Scan the records below for the line with "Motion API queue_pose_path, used" and the line with "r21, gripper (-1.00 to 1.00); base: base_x". Repeat those two lines and every line between them exactly, and nothing else.

- - -

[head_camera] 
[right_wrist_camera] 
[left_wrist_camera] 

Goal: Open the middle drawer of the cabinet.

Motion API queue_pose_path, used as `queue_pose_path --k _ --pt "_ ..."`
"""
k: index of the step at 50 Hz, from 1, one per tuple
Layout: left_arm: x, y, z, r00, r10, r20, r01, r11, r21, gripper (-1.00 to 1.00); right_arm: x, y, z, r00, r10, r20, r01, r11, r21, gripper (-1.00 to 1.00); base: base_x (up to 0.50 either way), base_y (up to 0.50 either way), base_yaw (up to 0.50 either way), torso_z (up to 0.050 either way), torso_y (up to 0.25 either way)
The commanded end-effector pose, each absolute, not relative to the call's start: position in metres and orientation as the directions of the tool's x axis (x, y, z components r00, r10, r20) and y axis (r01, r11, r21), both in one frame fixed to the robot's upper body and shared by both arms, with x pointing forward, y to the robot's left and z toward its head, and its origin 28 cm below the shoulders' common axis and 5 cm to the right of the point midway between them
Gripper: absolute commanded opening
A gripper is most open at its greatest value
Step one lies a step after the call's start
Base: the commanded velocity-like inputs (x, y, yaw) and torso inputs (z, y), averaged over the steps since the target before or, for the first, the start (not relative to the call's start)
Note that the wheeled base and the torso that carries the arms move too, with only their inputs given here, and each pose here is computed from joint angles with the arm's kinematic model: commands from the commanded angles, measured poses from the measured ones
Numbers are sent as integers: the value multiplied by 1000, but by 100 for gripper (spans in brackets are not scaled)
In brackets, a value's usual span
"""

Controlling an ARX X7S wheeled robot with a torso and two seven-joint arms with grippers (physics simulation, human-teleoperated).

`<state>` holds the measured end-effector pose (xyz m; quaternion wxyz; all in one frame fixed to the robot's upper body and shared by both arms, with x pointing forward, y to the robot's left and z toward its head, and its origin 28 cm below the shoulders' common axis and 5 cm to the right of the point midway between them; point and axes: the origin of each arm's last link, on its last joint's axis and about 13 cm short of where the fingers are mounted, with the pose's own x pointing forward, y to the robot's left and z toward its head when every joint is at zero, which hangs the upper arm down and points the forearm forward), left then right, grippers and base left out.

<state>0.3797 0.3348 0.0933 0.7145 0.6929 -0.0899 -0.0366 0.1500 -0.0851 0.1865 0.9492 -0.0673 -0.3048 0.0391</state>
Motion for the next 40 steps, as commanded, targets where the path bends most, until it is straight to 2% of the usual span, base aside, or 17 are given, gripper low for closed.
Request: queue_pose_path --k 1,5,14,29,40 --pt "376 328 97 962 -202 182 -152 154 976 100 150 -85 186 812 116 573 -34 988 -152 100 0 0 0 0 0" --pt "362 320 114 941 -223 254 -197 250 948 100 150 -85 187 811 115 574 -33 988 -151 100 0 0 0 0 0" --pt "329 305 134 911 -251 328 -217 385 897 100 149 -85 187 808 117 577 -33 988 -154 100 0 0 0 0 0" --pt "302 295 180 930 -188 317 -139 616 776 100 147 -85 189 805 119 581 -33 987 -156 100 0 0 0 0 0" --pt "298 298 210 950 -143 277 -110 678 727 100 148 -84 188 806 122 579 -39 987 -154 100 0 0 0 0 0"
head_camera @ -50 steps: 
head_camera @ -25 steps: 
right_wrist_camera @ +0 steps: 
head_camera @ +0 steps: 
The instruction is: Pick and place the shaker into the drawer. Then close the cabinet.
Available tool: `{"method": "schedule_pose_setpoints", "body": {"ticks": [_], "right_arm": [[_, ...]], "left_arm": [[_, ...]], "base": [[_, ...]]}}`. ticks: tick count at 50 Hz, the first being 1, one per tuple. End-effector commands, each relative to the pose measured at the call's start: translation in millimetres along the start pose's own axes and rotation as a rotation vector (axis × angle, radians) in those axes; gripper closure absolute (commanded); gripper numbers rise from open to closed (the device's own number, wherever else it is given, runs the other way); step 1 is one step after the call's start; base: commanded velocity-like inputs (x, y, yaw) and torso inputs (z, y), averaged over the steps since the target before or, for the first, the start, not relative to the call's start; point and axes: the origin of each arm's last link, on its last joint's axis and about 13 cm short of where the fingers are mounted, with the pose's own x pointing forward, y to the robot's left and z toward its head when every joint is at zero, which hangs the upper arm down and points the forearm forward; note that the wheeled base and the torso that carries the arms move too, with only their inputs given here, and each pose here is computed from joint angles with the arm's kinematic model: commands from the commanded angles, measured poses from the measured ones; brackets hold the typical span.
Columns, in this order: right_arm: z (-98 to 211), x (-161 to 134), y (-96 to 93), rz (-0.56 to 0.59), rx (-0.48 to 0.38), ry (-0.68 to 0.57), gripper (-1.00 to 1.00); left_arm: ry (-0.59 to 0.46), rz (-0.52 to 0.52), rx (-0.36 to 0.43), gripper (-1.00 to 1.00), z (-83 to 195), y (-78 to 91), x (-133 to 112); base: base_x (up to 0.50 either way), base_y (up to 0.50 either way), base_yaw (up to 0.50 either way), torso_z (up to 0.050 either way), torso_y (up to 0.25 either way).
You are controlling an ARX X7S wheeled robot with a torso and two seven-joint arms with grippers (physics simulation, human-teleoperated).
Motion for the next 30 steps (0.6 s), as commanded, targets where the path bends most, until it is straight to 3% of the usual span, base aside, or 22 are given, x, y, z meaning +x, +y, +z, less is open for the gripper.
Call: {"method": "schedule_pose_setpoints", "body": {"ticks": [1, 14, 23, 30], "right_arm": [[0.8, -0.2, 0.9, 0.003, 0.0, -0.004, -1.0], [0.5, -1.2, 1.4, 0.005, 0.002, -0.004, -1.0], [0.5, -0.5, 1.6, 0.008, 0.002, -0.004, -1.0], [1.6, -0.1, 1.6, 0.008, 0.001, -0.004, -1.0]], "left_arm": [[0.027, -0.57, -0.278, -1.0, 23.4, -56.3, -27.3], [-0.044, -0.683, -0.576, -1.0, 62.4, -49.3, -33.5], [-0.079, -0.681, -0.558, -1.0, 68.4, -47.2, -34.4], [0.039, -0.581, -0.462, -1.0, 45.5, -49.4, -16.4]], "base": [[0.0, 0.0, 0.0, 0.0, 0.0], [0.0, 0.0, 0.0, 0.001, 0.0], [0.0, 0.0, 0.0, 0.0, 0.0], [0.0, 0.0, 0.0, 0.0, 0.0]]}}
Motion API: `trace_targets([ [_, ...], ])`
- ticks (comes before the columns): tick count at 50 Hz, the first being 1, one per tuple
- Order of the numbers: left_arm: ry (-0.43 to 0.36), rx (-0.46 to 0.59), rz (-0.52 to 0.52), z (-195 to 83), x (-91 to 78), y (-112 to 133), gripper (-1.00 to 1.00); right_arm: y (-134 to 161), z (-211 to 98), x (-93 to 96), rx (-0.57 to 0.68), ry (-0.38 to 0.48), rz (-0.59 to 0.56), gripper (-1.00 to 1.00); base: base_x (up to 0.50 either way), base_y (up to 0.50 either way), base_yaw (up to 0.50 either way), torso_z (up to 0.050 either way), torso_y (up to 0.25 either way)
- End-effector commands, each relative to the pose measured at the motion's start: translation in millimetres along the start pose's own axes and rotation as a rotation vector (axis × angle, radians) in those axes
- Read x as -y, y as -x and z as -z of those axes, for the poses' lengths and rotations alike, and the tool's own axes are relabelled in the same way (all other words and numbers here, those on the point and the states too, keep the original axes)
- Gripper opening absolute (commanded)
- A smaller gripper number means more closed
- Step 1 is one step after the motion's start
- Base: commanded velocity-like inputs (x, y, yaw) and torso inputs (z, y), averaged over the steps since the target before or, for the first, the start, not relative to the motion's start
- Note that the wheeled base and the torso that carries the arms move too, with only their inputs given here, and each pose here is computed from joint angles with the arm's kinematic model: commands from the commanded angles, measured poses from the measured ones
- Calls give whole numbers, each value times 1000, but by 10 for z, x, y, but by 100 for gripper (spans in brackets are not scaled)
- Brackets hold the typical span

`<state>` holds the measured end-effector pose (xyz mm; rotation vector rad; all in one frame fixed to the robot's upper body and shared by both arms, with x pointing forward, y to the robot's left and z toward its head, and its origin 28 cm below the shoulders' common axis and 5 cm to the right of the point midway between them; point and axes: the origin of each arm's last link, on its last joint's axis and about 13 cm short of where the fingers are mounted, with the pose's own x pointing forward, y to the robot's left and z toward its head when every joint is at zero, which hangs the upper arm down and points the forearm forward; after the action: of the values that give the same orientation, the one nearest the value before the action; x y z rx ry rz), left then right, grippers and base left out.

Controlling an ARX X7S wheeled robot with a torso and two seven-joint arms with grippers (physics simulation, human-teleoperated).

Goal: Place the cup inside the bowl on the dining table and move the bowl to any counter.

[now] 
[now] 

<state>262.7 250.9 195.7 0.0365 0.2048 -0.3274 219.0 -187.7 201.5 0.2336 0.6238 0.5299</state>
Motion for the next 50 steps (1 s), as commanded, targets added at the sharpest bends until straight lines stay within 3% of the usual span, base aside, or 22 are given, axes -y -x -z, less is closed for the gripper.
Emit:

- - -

[WRITTEN SOLUTION]
Motion API queue_pose_path, used as `queue_pose_path --k _ --pt "_ ..."`
"""
k: index of the step at 50 Hz, from 1, one per tuple
Layout: left_arm: x, y, z, r00, r10, r20, r01, r11, r21, gripper (-1.00 to 1.00); right_arm: x, y, z, r00, r10, r20, r01, r11, r21, gripper (-1.00 to 1.00); base: base_x (up to 0.50 either way), base_y (up to 0.50 either way), base_yaw (up to 0.50 either way), torso_z (up to 0.050 either way), torso_y (up to 0.25 either way)

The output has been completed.